Writing in the Great Falls Tribune this week, former Montana legislator William Strizich rips into the legislature and Governor Brian Schweitzer for ignoring not only the will of the people but the pain and suffering of hundreds of patients whose lives have been improved–or even saved by medical marijuana.

He writes:

When Montanans legalized medical marijuana in 2004, they did so by a larger majority than Californians had a few years earlier. More Montanans wanted to protect patients who receive medical benefits from marijuana than voted for President George W. Bush or any other statewide candidate that year.

Today, along with broad agreement that there have been problems and that the law’s loopholes and gray areas require fixing and regulation, polls consistently show that Montana voters still strongly support the principle of medical marijuana rights. One, by Public Policy Polling several months ago, found only 20 percent of voters want to repeal the law, and 76 percent support either new regulation or no changes at all.

A Mason-Dixon poll conducted more recently obtained similar results, showing that a whopping 87 percent supports either new regulation or no change in the current law.

Yet Republican leaders of the Montana Legislature, who have the votes to pass nearly anything, have insisted only on trying to repeal the law rather than fix it. For months, they ignored bipartisan regulatory proposals strongly supported by law enforcement, local governments and patients, and instead passed only a repeal bill.

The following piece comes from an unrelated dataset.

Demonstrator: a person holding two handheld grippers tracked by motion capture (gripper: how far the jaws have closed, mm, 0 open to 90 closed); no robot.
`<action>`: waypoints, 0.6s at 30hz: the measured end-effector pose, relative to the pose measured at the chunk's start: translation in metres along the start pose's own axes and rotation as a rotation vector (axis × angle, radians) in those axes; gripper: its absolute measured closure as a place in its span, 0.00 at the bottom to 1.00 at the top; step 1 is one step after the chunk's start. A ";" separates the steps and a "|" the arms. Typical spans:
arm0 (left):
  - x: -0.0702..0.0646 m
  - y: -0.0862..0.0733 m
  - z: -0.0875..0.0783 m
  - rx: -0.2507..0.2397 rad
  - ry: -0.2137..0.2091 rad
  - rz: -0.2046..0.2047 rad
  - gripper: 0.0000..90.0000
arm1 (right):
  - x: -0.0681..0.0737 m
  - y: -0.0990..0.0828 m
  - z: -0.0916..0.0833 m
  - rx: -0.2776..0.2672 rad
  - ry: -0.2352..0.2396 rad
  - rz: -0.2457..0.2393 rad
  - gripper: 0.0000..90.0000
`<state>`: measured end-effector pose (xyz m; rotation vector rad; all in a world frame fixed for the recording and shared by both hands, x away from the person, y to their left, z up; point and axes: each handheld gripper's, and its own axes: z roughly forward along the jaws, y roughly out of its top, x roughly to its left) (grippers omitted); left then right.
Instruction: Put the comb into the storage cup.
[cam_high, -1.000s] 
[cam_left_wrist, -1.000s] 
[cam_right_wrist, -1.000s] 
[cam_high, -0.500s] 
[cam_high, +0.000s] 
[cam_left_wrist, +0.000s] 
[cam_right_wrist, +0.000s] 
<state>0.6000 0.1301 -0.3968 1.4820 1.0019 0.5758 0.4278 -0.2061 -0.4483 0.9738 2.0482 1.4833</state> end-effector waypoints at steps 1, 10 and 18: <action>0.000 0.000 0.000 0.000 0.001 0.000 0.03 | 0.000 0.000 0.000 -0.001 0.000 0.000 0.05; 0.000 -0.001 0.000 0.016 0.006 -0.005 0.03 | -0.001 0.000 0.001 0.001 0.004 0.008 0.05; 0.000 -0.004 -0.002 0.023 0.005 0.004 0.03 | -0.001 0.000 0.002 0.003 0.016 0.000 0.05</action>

We don’t treat people this way who use narcotics to deal with their chronic pain, cancer, glaucoma, multiple sclerosis and other severe and usually permanent medical conditions. Yet narcotics — even when used as directed — kill hundreds of people every year, while marijuana itself has never killed anyone.

A study of Montana’s marijuana patients conducted by a pain specialist, and published last September in Practical Pain Management, documented that these patients sharply reduce their dependence on narcotics and function more productively as a result.

Hundreds of sincere and suffering Montana patients have traveled great distances in lousy weather over the past few months to testify that medical marijuana offers them a better option, in many cases the only one that actually works.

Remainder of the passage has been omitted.